Massachusetts passed a 4% millionaire’s tax last year. Now every public school student is going to get free lunch.

  • Massachusetts outmoded a 4% tax on people who make more than $1 million per year.
  • Revenue from the new income tax is being acquainted with to give kids in the state free lunch and breakfast at school.
  • Massachusetts is the eighth state to start free lunches since a pandemic-era federal program finished.

Pupils in Massachusetts will get free lunch and breakfast at school thanks to a new 4% tax put on people who earn more than $1 million.

Massachusetts voters outmoded a constitutional amendment that went into effect at the beginning of 2023 to put an additional 4% state income tax on people who build compensate more than $1 million per year.

Appropriation of the proceeds from the tax is subject to the state legislature, but lawmakers are envisaged to use it for public education and infrastructure repairs, according to local Boston television station WCVB.
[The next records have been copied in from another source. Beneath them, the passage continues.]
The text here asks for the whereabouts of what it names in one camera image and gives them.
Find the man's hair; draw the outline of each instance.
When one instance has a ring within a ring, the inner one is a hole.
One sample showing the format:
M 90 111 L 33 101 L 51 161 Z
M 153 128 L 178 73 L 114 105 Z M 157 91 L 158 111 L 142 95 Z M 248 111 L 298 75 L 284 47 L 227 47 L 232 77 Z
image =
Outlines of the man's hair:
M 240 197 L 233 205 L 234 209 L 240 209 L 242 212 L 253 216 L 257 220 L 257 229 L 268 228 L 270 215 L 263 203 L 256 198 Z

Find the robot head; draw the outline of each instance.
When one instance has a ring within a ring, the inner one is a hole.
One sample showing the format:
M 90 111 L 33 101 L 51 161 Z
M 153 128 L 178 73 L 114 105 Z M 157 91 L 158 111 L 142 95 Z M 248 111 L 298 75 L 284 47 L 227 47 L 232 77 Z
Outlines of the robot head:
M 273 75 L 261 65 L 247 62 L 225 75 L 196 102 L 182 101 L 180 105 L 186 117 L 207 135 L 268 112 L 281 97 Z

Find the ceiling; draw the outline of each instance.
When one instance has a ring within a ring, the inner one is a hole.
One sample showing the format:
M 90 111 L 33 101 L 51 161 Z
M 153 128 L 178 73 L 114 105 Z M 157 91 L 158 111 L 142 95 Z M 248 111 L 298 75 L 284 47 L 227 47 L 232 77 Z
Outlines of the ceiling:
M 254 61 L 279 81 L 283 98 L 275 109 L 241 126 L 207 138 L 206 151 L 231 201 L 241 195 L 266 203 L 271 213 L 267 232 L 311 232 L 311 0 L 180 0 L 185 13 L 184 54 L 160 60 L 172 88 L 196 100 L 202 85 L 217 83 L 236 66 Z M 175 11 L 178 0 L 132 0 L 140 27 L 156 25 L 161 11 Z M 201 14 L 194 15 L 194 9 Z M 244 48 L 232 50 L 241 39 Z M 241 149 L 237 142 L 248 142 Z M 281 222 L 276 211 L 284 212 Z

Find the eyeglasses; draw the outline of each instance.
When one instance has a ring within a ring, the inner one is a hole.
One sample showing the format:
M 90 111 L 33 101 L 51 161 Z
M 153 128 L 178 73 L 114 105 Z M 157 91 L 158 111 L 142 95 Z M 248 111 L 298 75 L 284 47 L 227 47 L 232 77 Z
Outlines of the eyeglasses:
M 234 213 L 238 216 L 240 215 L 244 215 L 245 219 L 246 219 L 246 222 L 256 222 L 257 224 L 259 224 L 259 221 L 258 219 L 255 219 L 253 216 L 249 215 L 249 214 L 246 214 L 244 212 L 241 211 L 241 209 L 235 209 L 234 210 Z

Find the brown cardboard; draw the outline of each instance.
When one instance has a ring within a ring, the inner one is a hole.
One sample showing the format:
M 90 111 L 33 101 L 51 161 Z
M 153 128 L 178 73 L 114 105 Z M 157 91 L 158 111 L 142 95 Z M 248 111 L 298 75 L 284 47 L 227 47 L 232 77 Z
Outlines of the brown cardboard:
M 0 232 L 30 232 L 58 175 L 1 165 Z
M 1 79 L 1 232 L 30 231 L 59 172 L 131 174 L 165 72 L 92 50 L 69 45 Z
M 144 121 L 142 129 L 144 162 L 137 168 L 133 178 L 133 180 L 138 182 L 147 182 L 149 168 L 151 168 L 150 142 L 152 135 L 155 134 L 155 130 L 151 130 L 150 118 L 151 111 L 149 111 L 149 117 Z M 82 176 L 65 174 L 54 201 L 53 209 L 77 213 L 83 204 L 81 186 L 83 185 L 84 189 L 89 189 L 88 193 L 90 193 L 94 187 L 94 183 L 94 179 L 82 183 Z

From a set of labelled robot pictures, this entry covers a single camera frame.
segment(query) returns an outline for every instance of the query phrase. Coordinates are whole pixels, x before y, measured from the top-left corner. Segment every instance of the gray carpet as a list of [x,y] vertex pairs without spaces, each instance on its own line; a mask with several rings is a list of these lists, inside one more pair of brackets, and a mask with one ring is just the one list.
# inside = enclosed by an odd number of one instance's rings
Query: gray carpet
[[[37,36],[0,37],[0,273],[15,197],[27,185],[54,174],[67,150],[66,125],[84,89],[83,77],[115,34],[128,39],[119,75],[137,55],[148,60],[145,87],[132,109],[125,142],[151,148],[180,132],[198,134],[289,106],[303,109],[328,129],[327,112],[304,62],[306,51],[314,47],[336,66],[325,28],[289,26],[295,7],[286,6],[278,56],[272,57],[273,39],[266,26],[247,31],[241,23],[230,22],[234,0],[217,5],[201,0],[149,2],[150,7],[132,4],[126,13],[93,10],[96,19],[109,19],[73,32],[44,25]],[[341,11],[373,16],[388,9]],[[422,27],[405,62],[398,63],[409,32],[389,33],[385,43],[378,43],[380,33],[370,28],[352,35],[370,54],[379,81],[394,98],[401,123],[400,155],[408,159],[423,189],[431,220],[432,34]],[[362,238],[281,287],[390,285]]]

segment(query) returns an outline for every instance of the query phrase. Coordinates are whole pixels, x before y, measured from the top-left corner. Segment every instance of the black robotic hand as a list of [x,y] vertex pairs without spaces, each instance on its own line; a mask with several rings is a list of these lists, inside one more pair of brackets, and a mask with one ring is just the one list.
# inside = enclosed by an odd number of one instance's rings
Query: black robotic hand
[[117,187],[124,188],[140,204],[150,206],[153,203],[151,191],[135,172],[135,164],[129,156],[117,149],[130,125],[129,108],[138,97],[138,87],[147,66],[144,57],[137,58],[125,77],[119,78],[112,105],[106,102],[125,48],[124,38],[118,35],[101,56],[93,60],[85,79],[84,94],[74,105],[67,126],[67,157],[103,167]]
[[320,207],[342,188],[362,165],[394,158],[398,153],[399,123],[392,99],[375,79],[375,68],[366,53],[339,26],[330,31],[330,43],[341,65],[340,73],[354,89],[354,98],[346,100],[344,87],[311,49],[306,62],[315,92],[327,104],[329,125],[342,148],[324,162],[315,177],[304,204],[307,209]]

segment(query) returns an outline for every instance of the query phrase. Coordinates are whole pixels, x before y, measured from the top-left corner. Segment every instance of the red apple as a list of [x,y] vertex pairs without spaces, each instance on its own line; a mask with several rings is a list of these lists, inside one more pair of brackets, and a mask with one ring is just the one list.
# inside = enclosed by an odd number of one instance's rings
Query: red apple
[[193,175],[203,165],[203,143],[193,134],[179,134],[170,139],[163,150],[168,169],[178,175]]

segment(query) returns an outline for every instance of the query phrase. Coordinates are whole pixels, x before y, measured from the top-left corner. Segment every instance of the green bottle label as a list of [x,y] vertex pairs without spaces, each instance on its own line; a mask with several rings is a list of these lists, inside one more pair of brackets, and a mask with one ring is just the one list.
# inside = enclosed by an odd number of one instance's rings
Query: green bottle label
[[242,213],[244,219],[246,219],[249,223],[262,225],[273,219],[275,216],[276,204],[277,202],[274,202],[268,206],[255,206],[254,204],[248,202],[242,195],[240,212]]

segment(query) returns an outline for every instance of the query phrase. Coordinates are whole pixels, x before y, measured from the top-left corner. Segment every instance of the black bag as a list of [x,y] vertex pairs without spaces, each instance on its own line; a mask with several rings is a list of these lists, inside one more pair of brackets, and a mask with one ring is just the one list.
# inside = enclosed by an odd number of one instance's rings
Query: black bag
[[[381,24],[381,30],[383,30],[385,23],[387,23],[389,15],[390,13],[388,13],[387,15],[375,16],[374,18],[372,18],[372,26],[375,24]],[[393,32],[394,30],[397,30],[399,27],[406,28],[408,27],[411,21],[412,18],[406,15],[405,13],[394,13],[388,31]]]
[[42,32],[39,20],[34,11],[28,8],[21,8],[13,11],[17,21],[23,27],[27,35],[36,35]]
State House Gossip Service, an independently owned news wire, reported that $1 billion of the state’s record $56.2 billion financial budget for 2024 came from the state’s new 4% tax on millionaires. Massachusetts Gov. Maura Healey signed the budget on Wednesday, espying Massachusetts the eighth state to adopt a free school lunch plan since federal free school lunches which started during the COVID-19 pandemic adrift.

The outlet reported that a portion of the $1 billion gathered from the new income tax will be used to provide all worldwide school students in Massachusetts with free breakfast and lunch. Some of the money will also be allocated to usurp undocumented immigrants who went to high school in Massachusetts qualify for lower in-state tuition rates, according to SHNS.

According to WCVB, solemn lawmakers agreed to put $523 million of revenue from the new tax toward education and put $477 million aside for transportation.

In February, President Joe Biden urged lawmakers to old-fashioned his billionaires’ tax proposal, which would impose a minimum 20% tax on households with a net worth of more than $100 million.

Jared Bernstein, a colleague of the White House Council of Economic Advisers, said the proposal would target “big corporations and the wealthiest Americans,” while conserving people who make less than $400,000 per year from increased taxes, according to CNBC.

Biden also signed the Inflation Reduction Act into law in February, which lists a 15% minimum tax on corporations earning more than $1 billion.